▶ **Your assignment**: When you reach the line in the data below that contains "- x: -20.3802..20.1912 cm", please start repeating lines exactly, and stop after the line that contains "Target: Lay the", repeating nothing else.

━━━━━ Supplied data ━━━━━

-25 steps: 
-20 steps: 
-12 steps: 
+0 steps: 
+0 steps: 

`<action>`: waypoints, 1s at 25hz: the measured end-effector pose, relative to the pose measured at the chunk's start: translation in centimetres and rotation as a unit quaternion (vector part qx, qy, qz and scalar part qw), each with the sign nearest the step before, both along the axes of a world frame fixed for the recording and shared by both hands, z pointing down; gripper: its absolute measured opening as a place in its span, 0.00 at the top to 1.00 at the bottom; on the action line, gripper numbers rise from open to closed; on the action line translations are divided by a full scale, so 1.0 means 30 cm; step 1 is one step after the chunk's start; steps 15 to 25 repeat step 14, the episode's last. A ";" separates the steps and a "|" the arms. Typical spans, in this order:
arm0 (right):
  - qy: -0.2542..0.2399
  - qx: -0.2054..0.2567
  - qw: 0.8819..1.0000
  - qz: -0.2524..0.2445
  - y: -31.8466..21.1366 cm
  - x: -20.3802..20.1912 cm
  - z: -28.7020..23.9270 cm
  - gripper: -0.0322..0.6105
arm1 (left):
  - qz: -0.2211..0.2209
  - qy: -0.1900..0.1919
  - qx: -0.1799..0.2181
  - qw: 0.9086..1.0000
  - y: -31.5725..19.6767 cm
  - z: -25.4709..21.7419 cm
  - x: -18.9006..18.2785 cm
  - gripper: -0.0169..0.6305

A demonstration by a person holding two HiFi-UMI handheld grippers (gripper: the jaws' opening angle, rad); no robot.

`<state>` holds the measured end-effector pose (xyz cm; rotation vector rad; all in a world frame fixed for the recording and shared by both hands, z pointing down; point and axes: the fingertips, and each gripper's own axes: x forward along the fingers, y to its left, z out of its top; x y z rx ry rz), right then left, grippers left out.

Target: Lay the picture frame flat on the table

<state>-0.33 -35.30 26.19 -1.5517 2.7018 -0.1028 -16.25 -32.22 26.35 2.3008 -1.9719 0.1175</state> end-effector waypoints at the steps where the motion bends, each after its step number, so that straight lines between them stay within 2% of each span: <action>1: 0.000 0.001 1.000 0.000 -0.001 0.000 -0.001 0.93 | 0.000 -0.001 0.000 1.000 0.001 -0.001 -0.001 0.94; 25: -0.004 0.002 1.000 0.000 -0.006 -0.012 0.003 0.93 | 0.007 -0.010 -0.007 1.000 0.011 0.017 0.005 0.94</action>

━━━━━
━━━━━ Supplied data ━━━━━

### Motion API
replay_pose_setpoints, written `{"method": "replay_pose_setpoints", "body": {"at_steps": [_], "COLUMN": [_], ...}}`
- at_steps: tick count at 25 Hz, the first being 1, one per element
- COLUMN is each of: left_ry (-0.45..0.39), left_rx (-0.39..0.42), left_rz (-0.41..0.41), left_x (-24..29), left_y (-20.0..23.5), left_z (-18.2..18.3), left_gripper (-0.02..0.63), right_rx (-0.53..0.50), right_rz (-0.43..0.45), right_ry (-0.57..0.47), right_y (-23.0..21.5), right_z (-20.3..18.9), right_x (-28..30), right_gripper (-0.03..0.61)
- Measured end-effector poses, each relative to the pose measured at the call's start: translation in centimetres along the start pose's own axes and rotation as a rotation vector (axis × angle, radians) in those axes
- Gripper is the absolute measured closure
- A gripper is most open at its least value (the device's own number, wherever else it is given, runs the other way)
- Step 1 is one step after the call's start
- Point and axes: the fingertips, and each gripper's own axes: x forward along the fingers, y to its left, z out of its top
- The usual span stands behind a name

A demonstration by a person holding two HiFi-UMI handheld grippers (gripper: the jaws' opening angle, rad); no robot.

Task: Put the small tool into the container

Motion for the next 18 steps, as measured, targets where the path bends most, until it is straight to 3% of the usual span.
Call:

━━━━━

▶ **Task output**:
  - x: -20.3802..20.1912 cm
  - z: -28.7020..23.9270 cm
  - gripper: -0.0322..0.6105
arm1 (left):
  - qz: -0.2211..0.2209
  - qy: -0.1900..0.1919
  - qx: -0.1799..0.2181
  - qw: 0.9086..1.0000
  - y: -31.5725..19.6767 cm
  - z: -25.4709..21.7419 cm
  - x: -18.9006..18.2785 cm
  - gripper: -0.0169..0.6305

A demonstration by a person holding two HiFi-UMI handheld grippers (gripper: the jaws' opening angle, rad); no robot.

`<state>` holds the measured end-effector pose (xyz cm; rotation vector rad; all in a world frame fixed for the recording and shared by both hands, z pointing down; point and axes: the fingertips, and each gripper's own axes: x forward along the fingers, y to its left, z out of its top; x y z rx ry rz), right then left, grippers left out.

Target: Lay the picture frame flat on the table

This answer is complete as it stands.